There are a number of fungal diseases that affect bananas as well, but fortunately we have an isolated population here, and it seems to be healthy and producing nicely.
Growth Habit and Production
Under tropical outdoor conditions, Cavendish bananas will produce several times a year, producing bunches weighing from 60 to 150 pounds. Although we don’t attain that kind of production, we do get a bunch that weighs 40 to 50 pounds every seven to eight months. Dave has found that if the bananas ripen in the warmer summer months, they are sweeter than the ones that ripen in the cooler and darker winter weather.
Although they can grow to 25 feet and even a bit higher, these are not woody plants. The ‘pseudo-stems’ die back after producing a bunch of bananas. A new stem appears from the root as the producing stem begins to flower; and after the fruit ripens the younger stem shoots up, grabbing more and more of the food and water from the roots. Typically in the tropics a crop can be expected off of one root system every three to four months, perhaps more if the soil is rich and rainfall adequate.

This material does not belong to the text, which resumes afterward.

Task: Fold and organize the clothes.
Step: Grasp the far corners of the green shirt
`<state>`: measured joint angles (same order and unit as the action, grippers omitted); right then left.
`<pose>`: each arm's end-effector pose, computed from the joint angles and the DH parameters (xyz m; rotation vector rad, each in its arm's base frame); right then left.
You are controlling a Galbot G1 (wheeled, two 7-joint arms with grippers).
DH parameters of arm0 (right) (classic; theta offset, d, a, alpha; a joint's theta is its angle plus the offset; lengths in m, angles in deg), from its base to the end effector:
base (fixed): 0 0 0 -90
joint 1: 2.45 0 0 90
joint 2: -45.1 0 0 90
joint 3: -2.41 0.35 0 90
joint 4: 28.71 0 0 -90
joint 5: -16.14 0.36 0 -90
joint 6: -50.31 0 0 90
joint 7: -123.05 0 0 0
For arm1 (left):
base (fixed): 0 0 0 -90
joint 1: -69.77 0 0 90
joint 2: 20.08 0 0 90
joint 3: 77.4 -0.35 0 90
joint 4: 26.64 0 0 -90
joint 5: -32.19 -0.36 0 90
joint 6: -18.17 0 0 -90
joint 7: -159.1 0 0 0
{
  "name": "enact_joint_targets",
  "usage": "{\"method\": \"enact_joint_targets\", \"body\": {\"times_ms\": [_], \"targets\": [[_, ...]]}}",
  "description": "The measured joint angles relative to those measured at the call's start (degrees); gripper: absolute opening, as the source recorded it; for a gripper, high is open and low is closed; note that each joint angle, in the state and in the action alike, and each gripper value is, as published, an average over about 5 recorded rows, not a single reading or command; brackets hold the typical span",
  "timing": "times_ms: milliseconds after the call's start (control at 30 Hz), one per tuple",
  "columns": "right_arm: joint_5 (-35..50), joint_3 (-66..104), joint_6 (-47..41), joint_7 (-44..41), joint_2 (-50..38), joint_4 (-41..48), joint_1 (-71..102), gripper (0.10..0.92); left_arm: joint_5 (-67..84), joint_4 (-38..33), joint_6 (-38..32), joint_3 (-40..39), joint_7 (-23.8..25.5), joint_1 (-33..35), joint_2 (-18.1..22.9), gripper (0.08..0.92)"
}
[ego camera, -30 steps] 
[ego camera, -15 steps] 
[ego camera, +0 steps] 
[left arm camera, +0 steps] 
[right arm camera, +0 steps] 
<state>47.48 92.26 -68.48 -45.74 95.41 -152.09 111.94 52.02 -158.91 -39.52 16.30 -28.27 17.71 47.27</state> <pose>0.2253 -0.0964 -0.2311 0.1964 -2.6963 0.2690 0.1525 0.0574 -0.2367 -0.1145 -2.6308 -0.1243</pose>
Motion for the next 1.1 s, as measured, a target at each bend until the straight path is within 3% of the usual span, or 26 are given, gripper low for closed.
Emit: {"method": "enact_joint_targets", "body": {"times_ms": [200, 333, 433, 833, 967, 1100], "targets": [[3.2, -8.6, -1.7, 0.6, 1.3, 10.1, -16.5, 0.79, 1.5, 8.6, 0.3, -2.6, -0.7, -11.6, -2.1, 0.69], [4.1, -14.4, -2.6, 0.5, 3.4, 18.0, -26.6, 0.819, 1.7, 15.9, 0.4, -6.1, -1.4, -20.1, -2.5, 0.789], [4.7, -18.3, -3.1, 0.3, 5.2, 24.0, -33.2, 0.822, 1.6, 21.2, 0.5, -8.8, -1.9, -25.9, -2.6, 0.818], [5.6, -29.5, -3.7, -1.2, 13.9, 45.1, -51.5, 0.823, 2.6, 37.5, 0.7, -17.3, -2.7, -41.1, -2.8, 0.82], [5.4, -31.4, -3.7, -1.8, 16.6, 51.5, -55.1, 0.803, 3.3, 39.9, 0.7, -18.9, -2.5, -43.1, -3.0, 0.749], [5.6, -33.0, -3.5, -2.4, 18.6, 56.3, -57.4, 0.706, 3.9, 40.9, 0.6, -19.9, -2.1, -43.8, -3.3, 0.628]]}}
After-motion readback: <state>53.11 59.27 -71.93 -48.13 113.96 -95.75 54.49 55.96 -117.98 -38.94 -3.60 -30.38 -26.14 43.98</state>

There is a ‘hardy banana’ that is available in some garden catalogs. It does not produce fruit but has the typically wide tropical-looking leaves. With some mulch and a good situation for winter protection, this plant will come back in the spring, providing that tropical touch to the home garden. This plant is hardy to zone 7 USDA, which means in New Haven we could grow it in a very protected spot.

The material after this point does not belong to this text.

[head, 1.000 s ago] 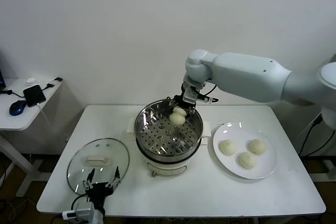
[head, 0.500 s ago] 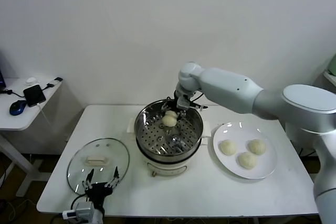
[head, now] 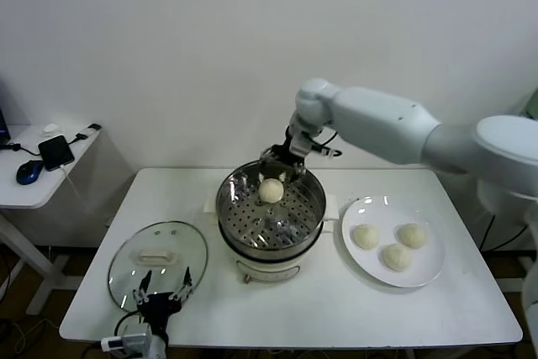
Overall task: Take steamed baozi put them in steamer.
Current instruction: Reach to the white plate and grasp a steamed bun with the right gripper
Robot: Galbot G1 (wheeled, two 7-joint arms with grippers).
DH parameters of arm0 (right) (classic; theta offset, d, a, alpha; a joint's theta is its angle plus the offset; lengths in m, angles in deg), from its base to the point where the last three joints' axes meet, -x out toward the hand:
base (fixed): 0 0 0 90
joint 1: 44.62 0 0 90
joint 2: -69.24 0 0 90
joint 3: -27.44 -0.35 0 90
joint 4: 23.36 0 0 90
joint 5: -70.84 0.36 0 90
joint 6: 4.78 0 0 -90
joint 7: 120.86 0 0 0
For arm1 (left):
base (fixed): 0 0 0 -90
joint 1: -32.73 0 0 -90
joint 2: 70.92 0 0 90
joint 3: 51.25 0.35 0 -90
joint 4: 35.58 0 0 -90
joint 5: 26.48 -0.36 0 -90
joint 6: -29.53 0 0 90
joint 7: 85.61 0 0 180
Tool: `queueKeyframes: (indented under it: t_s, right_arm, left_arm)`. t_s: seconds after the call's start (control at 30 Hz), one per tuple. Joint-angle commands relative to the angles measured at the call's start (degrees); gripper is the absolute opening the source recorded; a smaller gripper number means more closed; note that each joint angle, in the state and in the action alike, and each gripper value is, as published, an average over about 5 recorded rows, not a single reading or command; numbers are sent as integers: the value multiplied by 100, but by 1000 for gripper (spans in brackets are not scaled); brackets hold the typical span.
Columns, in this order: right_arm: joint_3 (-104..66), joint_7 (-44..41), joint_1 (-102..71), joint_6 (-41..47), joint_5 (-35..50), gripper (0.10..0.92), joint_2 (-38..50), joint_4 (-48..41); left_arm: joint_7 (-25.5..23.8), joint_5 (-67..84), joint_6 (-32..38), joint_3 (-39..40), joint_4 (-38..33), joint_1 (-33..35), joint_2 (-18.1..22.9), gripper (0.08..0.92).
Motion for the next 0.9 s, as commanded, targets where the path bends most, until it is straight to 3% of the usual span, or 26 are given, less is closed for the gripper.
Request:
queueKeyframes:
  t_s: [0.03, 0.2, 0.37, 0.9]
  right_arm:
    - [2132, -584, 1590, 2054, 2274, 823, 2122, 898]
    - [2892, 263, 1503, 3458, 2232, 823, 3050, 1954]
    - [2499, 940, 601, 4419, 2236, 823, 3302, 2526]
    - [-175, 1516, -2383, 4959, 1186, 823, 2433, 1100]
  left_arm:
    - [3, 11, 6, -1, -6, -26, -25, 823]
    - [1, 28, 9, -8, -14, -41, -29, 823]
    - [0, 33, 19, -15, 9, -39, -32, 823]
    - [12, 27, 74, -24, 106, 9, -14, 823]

The bananas are ripe here at the gardens, so don’t hesitate to come by. You bring the rum and we’ll have a banana daiquiri together.

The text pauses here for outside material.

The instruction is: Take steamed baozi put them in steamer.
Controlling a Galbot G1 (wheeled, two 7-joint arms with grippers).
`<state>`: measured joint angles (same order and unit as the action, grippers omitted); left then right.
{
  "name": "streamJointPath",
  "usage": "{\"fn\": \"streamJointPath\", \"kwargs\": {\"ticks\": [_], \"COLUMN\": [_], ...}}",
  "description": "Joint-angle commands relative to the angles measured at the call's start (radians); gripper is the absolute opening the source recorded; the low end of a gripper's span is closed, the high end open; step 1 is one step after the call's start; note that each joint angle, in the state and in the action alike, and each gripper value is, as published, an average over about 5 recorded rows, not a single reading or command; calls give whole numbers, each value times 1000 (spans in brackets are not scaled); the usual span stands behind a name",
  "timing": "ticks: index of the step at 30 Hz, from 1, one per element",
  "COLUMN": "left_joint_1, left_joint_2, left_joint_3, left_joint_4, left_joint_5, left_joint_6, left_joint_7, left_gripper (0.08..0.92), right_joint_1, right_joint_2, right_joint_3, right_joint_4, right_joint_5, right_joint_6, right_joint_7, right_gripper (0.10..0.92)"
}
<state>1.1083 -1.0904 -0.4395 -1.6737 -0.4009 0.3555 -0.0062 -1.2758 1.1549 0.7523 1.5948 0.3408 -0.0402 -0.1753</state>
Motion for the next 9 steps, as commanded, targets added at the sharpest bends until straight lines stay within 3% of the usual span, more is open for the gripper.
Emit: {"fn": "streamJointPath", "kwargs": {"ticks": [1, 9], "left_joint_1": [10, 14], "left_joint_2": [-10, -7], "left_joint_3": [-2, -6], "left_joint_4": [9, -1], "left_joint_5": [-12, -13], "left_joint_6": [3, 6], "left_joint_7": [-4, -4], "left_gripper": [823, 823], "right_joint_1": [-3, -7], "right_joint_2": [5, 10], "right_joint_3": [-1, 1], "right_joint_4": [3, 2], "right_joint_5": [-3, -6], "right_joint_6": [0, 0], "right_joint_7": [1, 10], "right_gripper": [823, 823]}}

Update: Reader Kate Tatham who has contributed much to the garden including plants, supplies and expertise, asked if we would be fighting off Drosophila for the bananas.
I also got some interesting feedback from Leonard Zimmerman, one of my favorite local folks. He sent me a digest of an article summing up the salubrious qualities of that special yellow fruit, and at the end came this little bon mot: “PS: Bananas must be the reasons monkeys are so happy all the time! I will add one here; want a quick shine on your shoes?? Take the INSIDE of the banana skin, and rub directly on the shoe…polish with dry cloth. Amazing fruit!!!” Not to mention making one very attractive to gorillas and other monkeys.
Disclaimer: The opinions and views expressed herein are the sole responsibility of the author. Yale University and Marsh Botanical Garden and Leslie Land are not responsible for the inane and sometimes off the chart craziness of this publication.